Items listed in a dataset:
=== Section Start ===

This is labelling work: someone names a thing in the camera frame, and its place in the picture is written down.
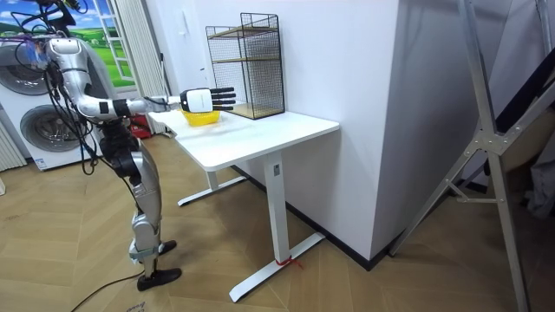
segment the wooden floor
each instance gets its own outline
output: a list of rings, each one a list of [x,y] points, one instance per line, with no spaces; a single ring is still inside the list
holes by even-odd
[[[206,188],[204,173],[174,145],[146,141],[163,186],[162,236],[179,248],[160,258],[180,267],[176,282],[139,293],[135,281],[103,290],[79,311],[515,311],[494,205],[449,198],[395,259],[367,272],[327,241],[304,254],[238,304],[229,290],[273,258],[264,193],[249,182],[192,205],[178,199]],[[0,173],[0,312],[70,311],[104,283],[141,271],[131,264],[134,204],[105,166]],[[223,181],[237,176],[218,172]],[[291,214],[291,244],[312,229]],[[516,211],[533,311],[555,310],[555,224]]]

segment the desk leg
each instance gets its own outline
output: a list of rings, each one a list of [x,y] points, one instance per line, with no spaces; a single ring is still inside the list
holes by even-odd
[[[204,190],[202,192],[198,192],[194,195],[191,195],[189,197],[183,198],[181,199],[179,202],[177,202],[177,205],[187,205],[189,203],[191,203],[192,201],[199,199],[199,198],[203,198],[205,196],[208,196],[212,193],[214,193],[217,190],[221,190],[223,188],[226,188],[228,186],[234,185],[238,182],[241,182],[243,180],[246,180],[245,177],[241,176],[241,177],[237,177],[235,179],[231,179],[227,182],[224,182],[222,184],[218,184],[218,179],[216,178],[216,173],[215,172],[206,172],[206,178],[208,179],[208,185],[210,186],[210,188],[208,190]]]
[[[321,233],[312,234],[302,243],[289,250],[289,236],[287,235],[287,210],[285,210],[284,176],[281,152],[277,151],[264,156],[264,176],[268,193],[268,208],[270,209],[271,237],[274,245],[276,261],[267,264],[258,272],[233,287],[229,293],[233,302],[248,294],[260,283],[277,273],[288,264],[289,258],[300,257],[310,247],[314,246],[325,236]]]

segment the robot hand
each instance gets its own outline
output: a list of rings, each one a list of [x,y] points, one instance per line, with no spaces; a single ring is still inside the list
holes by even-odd
[[[199,88],[187,90],[180,95],[181,108],[190,113],[207,113],[212,110],[233,110],[236,95],[227,93],[233,92],[234,88]]]

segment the dryer
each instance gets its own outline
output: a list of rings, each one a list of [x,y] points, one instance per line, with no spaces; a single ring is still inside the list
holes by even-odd
[[[25,52],[23,47],[16,47],[0,46],[0,101],[5,113],[39,169],[81,161],[79,140],[65,125],[68,119],[56,112],[42,74],[17,61],[15,53],[21,61],[25,60]],[[96,131],[87,136],[90,146],[98,145],[98,141]]]

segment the desk top
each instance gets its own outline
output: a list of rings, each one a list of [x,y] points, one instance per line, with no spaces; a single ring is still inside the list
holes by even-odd
[[[219,122],[202,127],[189,126],[179,111],[149,116],[169,127],[181,148],[208,172],[339,129],[337,122],[291,112],[260,120],[222,112]]]

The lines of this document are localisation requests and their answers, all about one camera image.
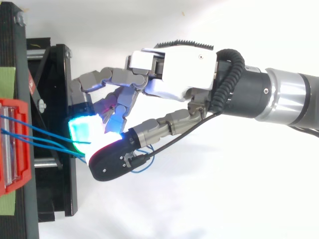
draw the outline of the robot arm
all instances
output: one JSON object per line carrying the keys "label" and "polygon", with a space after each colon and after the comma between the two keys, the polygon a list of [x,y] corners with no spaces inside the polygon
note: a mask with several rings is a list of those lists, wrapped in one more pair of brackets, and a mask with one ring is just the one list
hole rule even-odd
{"label": "robot arm", "polygon": [[[107,122],[105,132],[123,132],[125,117],[139,93],[189,101],[188,109],[149,119],[120,138],[100,139],[86,153],[94,178],[108,181],[132,171],[152,156],[136,156],[136,149],[167,135],[184,137],[221,113],[318,129],[319,78],[271,68],[266,71],[245,66],[234,50],[216,53],[212,46],[175,41],[135,51],[127,58],[125,70],[104,68],[82,75],[73,81],[71,112],[99,114]],[[88,93],[106,84],[120,87],[92,104]]]}

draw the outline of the blue wire
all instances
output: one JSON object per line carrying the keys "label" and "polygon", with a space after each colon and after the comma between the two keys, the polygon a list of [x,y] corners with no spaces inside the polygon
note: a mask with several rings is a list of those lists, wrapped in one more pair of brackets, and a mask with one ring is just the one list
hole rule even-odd
{"label": "blue wire", "polygon": [[[1,129],[1,131],[4,133],[4,134],[8,134],[10,133],[9,131],[6,131],[5,129]],[[42,142],[47,142],[47,143],[51,143],[51,144],[54,144],[56,146],[59,146],[60,148],[63,148],[63,149],[67,149],[67,147],[63,146],[62,144],[59,144],[57,142],[54,142],[52,140],[49,140],[49,139],[44,139],[44,138],[38,138],[38,137],[34,137],[34,136],[28,136],[28,135],[24,135],[24,134],[18,134],[18,133],[11,133],[12,135],[14,136],[17,136],[17,137],[22,137],[22,138],[31,138],[33,140],[38,140],[38,141],[42,141]]]}
{"label": "blue wire", "polygon": [[55,137],[55,138],[64,140],[64,141],[69,142],[69,143],[85,143],[85,144],[90,144],[90,142],[73,141],[73,140],[71,140],[71,139],[69,139],[69,138],[62,137],[62,136],[59,136],[59,135],[54,134],[54,133],[50,133],[50,132],[48,132],[48,131],[42,130],[42,129],[40,129],[40,128],[37,128],[37,127],[35,127],[35,126],[31,125],[31,124],[28,124],[28,123],[26,123],[26,122],[23,122],[23,121],[20,121],[20,120],[17,120],[17,119],[8,117],[8,116],[0,116],[0,117],[3,118],[3,119],[6,119],[6,120],[11,120],[11,121],[13,121],[13,122],[20,123],[20,124],[22,124],[22,125],[25,125],[25,126],[31,128],[31,129],[35,130],[35,131],[38,131],[38,132],[47,134],[47,135],[49,135],[49,136],[51,136],[51,137]]}
{"label": "blue wire", "polygon": [[[153,146],[151,144],[150,144],[150,147],[148,147],[148,148],[151,148],[151,150],[154,151],[154,148],[153,148]],[[146,152],[144,150],[137,149],[136,151],[148,154],[148,152]],[[131,172],[132,173],[142,173],[143,171],[147,170],[153,164],[154,159],[155,159],[155,155],[153,156],[153,158],[152,158],[152,160],[151,160],[151,162],[150,162],[150,164],[148,166],[146,166],[145,168],[143,168],[143,169],[141,169],[139,171],[131,171]]]}
{"label": "blue wire", "polygon": [[136,151],[141,152],[141,153],[148,153],[147,151],[141,150],[141,149],[137,149]]}
{"label": "blue wire", "polygon": [[37,146],[37,147],[41,147],[41,148],[47,148],[47,149],[52,149],[52,150],[60,151],[60,152],[63,152],[63,153],[72,154],[73,156],[79,158],[82,162],[86,163],[86,161],[82,159],[82,157],[85,157],[85,155],[83,155],[83,154],[76,153],[76,152],[73,152],[73,151],[67,150],[67,149],[56,148],[56,147],[47,146],[47,145],[44,145],[44,144],[34,143],[34,142],[31,142],[31,141],[25,140],[25,139],[23,139],[23,138],[21,138],[19,136],[15,136],[13,133],[10,133],[10,132],[7,132],[5,134],[7,134],[7,135],[9,135],[11,137],[17,138],[17,139],[19,139],[22,142],[32,144],[33,146]]}

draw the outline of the red plastic part
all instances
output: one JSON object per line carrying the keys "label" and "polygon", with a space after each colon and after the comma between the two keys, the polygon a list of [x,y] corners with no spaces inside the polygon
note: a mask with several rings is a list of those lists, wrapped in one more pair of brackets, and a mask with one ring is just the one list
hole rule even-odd
{"label": "red plastic part", "polygon": [[[28,104],[20,100],[0,99],[2,106],[15,107],[14,118],[16,120],[28,123]],[[14,123],[14,131],[18,134],[29,135],[29,128],[20,124]],[[22,187],[31,179],[31,163],[30,163],[30,146],[28,143],[15,140],[16,160],[17,160],[17,175],[18,179],[13,181],[7,187],[4,186],[4,172],[2,160],[2,148],[0,137],[0,196],[8,194]]]}

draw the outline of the black cable
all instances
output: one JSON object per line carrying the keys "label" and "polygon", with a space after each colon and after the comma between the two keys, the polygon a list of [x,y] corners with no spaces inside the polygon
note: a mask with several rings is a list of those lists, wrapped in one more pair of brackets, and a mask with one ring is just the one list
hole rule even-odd
{"label": "black cable", "polygon": [[211,101],[211,110],[221,112],[224,109],[228,96],[234,91],[245,69],[245,60],[241,54],[233,49],[224,49],[217,52],[217,60],[231,61],[232,66],[228,75],[217,88]]}
{"label": "black cable", "polygon": [[312,129],[309,129],[309,128],[299,128],[299,127],[294,127],[294,126],[289,126],[289,127],[294,129],[294,130],[297,130],[299,132],[311,134],[311,135],[319,138],[319,132],[316,131],[316,130],[312,130]]}
{"label": "black cable", "polygon": [[143,161],[147,161],[149,160],[151,157],[153,157],[154,155],[162,152],[164,149],[167,149],[168,147],[170,147],[171,145],[175,144],[176,142],[180,141],[182,138],[184,138],[185,136],[187,136],[188,134],[190,134],[192,131],[194,131],[195,129],[197,129],[198,127],[200,127],[203,123],[209,121],[210,119],[213,119],[219,115],[221,115],[222,112],[218,112],[218,113],[214,113],[211,116],[201,120],[200,122],[198,122],[197,124],[195,124],[192,128],[188,129],[187,131],[185,131],[184,133],[182,133],[180,136],[176,137],[175,139],[173,139],[172,141],[168,142],[167,144],[163,145],[162,147],[158,148],[157,150],[153,151],[152,153],[149,154],[143,154],[143,155],[139,155],[136,156],[134,158],[132,158],[132,161],[137,160],[137,159],[142,159]]}

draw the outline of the coiled cable
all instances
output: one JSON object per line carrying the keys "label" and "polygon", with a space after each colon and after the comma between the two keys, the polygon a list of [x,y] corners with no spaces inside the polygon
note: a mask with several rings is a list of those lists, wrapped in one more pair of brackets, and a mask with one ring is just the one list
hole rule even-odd
{"label": "coiled cable", "polygon": [[241,54],[233,49],[224,49],[217,52],[217,61],[230,61],[231,68],[228,75],[222,81],[212,97],[210,110],[214,113],[222,112],[228,96],[234,91],[241,75],[245,69],[245,60]]}

=== Section End ===

> **What you should do**
Give back exactly the lines from the top of the records to the line containing "segment the robot hand", both included, and no pictures.

> **Reply**
This is labelling work: someone names a thing in the camera frame, and its place in the picture is written down.
segment the wooden floor
each instance gets its own outline
output: a list of rings, each one a list of [x,y] points, one instance per line, with no spaces; a single ring is still inside the list
holes by even-odd
[[[206,188],[204,173],[174,145],[146,141],[163,186],[162,236],[179,248],[160,258],[180,267],[176,282],[139,293],[135,281],[103,290],[79,311],[515,311],[494,205],[449,198],[395,259],[367,272],[327,241],[304,254],[238,304],[229,290],[273,258],[264,193],[249,182],[192,205],[178,199]],[[0,173],[0,312],[70,311],[104,283],[141,271],[131,264],[134,204],[105,166]],[[223,181],[237,176],[218,172]],[[291,214],[291,244],[312,229]],[[516,211],[533,311],[555,310],[555,224]]]

segment the desk leg
each instance gets its own outline
output: a list of rings, each one a list of [x,y] points, one instance per line, with no spaces; a single ring is still inside the list
holes by even-odd
[[[204,190],[202,192],[198,192],[194,195],[191,195],[189,197],[183,198],[181,199],[179,202],[177,202],[177,205],[187,205],[189,203],[191,203],[192,201],[199,199],[199,198],[203,198],[205,196],[208,196],[212,193],[214,193],[217,190],[221,190],[223,188],[226,188],[228,186],[234,185],[238,182],[241,182],[243,180],[246,180],[245,177],[241,176],[241,177],[237,177],[235,179],[231,179],[227,182],[224,182],[222,184],[218,184],[218,179],[216,178],[216,173],[215,172],[206,172],[206,178],[208,179],[208,185],[210,186],[210,188],[208,190]]]
[[[321,233],[312,234],[302,243],[289,250],[289,236],[287,235],[287,210],[285,210],[284,176],[281,152],[277,151],[264,156],[264,176],[268,193],[268,208],[270,209],[271,237],[274,245],[276,261],[267,264],[258,272],[233,287],[229,293],[233,302],[248,294],[260,283],[277,273],[288,264],[289,258],[300,257],[310,247],[314,246],[325,236]]]

segment the robot hand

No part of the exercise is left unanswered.